Assim como Mary Shelley gerando Frankenstein em resposta a um desafio, Agatha Christie também escreveu depois de ser provocada; a irmã Magde a instigou a produzir uma história de detetive, na época em que o trabalho num dispensário farmacêutico, durante a primeira guerra mundial, ficou monótono: “ela decidiu experimentar, adotando o que viraria sua prática-padrão: começar decidindo o crime e definindo um procedimento que o deixasse particularmente difícil de elucidar”. (p.115)

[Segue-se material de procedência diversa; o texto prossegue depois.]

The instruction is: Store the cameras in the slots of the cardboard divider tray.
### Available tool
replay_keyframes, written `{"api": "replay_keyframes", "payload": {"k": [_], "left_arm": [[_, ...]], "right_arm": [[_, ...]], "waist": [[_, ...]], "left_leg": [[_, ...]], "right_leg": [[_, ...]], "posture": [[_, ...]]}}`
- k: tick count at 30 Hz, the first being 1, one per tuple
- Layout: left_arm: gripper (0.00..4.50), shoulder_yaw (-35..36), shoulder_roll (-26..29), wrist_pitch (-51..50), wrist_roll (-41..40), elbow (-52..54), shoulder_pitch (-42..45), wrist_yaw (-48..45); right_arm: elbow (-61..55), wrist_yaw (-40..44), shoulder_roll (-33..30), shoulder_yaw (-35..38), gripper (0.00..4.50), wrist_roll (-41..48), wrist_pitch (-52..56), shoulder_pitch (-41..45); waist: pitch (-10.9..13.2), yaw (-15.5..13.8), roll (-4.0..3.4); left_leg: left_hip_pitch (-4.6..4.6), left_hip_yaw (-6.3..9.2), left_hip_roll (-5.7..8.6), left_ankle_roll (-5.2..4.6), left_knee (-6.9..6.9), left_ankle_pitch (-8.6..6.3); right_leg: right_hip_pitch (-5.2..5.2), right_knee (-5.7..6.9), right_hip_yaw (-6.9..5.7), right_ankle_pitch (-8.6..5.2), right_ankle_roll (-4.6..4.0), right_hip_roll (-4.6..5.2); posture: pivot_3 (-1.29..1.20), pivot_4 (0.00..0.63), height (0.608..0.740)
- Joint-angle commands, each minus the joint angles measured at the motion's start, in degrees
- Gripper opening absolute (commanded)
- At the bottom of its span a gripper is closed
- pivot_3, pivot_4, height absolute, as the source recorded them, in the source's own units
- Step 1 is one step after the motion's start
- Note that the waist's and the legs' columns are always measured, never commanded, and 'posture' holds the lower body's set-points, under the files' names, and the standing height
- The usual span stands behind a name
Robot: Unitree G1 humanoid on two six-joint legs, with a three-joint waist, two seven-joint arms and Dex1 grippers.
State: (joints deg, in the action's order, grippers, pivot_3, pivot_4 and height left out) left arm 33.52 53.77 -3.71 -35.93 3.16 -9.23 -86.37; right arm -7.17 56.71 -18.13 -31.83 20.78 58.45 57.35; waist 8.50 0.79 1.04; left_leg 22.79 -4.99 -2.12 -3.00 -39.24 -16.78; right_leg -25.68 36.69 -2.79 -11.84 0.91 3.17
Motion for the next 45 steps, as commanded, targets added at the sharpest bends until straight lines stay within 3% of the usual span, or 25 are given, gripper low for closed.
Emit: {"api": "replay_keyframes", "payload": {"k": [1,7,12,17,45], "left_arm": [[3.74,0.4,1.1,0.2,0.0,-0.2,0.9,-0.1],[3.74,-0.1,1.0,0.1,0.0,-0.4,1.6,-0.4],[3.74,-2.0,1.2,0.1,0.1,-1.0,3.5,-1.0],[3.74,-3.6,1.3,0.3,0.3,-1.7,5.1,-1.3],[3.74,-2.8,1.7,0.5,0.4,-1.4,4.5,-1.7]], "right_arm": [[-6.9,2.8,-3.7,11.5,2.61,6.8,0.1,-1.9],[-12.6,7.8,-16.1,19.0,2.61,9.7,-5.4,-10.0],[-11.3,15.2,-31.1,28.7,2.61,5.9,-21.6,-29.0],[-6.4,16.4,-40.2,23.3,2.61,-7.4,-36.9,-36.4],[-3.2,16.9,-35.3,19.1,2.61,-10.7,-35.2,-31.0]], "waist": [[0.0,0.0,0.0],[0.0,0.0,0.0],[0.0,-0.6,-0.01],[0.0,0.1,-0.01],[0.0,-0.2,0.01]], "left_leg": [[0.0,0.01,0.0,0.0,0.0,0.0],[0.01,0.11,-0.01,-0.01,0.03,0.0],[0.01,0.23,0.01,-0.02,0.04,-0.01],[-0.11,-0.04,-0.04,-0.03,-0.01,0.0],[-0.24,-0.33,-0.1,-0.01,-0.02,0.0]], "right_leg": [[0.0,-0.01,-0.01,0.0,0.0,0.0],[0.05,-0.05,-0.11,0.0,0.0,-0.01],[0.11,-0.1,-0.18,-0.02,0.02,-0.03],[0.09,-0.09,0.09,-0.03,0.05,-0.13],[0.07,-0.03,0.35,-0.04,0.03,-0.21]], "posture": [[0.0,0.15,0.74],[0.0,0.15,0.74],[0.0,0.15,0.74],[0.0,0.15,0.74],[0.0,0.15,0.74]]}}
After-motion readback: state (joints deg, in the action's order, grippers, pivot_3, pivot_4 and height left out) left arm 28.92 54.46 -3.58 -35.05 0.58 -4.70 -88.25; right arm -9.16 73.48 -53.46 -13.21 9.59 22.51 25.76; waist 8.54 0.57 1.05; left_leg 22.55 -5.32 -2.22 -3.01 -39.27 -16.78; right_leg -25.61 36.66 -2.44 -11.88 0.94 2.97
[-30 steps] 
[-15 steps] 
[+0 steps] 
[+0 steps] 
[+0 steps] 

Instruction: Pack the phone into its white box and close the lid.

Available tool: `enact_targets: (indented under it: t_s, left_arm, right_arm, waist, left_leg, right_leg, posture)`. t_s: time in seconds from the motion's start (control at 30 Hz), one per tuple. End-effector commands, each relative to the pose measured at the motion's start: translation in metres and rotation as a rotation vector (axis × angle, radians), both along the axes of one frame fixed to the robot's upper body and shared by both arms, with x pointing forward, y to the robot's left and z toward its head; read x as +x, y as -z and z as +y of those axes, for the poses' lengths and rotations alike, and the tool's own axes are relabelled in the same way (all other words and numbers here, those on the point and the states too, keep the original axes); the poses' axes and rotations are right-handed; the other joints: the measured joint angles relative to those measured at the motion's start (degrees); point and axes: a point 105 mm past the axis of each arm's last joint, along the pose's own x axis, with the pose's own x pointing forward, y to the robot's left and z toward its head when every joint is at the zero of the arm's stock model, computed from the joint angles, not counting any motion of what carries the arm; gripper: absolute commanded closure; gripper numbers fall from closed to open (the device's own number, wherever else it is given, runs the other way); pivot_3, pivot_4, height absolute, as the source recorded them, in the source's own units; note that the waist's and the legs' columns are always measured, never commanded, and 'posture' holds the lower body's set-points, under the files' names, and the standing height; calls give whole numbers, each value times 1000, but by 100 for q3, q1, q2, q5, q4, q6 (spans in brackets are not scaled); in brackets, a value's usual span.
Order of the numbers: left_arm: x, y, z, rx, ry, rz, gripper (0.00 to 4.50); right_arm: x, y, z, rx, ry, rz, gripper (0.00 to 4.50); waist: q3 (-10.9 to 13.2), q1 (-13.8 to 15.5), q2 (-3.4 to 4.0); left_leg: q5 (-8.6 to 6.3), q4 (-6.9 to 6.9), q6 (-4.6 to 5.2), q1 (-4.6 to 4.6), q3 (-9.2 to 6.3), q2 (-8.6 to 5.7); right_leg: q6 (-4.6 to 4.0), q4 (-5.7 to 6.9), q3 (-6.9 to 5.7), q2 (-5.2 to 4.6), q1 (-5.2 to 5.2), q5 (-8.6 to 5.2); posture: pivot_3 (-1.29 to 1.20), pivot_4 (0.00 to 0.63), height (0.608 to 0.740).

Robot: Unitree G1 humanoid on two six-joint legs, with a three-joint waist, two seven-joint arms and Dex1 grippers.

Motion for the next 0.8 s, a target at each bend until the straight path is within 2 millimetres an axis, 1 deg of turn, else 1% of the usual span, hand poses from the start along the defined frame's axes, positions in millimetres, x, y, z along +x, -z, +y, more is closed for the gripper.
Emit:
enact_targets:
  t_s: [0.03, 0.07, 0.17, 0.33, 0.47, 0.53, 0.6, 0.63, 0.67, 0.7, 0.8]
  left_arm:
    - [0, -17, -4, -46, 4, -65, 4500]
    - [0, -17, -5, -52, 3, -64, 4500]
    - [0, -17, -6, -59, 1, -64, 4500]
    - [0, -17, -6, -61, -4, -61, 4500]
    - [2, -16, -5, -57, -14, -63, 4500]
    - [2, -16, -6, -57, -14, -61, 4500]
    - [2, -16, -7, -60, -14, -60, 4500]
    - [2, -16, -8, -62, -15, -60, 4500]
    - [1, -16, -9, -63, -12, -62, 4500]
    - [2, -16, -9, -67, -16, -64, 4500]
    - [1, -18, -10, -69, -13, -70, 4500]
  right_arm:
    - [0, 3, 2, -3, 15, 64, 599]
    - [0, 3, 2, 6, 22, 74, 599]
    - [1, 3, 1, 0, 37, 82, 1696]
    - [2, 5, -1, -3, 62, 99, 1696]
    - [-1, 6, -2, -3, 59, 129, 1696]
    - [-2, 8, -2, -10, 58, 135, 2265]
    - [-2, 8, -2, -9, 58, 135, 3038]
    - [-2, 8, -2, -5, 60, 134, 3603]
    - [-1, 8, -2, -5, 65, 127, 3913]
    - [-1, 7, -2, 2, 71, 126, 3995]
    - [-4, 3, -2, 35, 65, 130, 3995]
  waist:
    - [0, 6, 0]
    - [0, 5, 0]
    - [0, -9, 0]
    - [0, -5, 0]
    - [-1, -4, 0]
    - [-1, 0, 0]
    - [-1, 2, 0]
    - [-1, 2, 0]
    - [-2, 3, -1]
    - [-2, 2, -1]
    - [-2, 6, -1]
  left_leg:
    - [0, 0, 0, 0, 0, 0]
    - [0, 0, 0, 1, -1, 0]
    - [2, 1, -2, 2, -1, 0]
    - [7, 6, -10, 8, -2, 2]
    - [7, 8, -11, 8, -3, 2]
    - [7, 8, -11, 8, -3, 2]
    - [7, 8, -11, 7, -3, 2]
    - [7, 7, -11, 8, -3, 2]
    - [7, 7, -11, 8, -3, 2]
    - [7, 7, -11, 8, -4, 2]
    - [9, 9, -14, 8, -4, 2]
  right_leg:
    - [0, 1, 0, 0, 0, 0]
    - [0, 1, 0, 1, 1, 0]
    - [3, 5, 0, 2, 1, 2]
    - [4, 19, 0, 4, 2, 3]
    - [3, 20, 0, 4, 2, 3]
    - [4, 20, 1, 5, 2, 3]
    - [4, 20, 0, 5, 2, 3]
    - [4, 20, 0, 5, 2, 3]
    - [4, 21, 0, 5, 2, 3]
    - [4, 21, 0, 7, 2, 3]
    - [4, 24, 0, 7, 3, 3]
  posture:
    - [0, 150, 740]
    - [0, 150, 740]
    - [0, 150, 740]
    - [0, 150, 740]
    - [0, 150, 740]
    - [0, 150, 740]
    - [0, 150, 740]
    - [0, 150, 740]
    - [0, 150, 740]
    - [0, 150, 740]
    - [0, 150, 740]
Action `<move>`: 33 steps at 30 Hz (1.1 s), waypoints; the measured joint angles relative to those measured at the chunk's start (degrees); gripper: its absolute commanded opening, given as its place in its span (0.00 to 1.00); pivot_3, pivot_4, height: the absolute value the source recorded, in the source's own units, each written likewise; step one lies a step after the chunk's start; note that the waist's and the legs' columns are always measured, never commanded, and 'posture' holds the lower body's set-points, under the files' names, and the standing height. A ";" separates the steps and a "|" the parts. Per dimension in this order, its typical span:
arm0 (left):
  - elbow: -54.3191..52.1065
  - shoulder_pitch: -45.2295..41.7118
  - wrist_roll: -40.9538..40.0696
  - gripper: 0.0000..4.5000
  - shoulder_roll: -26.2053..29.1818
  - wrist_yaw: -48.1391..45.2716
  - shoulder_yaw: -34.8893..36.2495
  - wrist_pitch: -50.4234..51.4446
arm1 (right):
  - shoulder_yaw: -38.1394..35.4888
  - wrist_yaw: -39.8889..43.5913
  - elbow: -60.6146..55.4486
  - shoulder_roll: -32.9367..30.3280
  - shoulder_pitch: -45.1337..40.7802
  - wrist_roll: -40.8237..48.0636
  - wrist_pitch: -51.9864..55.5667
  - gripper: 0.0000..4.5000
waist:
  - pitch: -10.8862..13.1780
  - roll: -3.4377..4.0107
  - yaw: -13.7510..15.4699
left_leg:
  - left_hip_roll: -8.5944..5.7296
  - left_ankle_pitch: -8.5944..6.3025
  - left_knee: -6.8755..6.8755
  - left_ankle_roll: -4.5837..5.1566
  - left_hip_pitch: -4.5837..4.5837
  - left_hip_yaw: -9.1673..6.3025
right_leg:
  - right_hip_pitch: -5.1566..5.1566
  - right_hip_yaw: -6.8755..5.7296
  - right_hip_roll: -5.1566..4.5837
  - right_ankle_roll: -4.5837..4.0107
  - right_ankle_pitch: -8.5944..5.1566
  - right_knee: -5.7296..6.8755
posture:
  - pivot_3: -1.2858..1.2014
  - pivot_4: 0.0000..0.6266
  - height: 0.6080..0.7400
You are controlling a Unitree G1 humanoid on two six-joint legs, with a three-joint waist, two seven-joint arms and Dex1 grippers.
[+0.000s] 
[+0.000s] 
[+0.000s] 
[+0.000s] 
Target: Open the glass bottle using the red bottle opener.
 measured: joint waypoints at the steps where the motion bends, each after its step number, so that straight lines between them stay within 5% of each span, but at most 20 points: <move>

Antes disso, ela já havia abdicado dos sonhos de ser pianista ou cantora de ópera: “Tenho certeza de que nada pode ser mais destruidor na vida do que persistir em algo que sairá malfeito e de maneira medíocre” (p.81). Ao contrário de tanto discurso atual sobre persistência (a tal ponto que falar em talento virou tabu para o nosso tempo), a lucidez de Agatha assinala que, além do esforço, é preciso, sim, que exista um dom criador.

            Houve também muita escrita por vingança. Por exemplo, durante uma excursão que ficou conhecida como um “passeio pelo Império” e que durou dez meses, a autora amargou o temperamento da figura central da viagem, o major Belcher: “Belcher trazia à tona o pior das pessoas e da natureza, e o melhor na escrita de Agatha. O relato do passeio na autobiografia é fluente e divertido, mas, em termos de humor, não chega aos pés do diário mantido por ela, a sequência de cartas enviadas para a família e os dois grandes álbuns de fotografias e souvenirs que montou quando ela e Archie finalmente escaparam das garras de Belcher” (p.125). Ao longo do tempo, ela iria se inspirar em muitas figuras peculiares, com defeitos patéticos ou traços de personalidade detestáveis – e assim, o estilo sardônico de Agatha foi alimentado pelo seu grande espírito de observação. A sua ironia também deslizou pelo pastiche, com inúmeras cenas em que a autora ridiculariza fórmulas da literatura policial, chegando inclusive a fazer piadas à custa de seus “heróis”, como Hercule Poirot.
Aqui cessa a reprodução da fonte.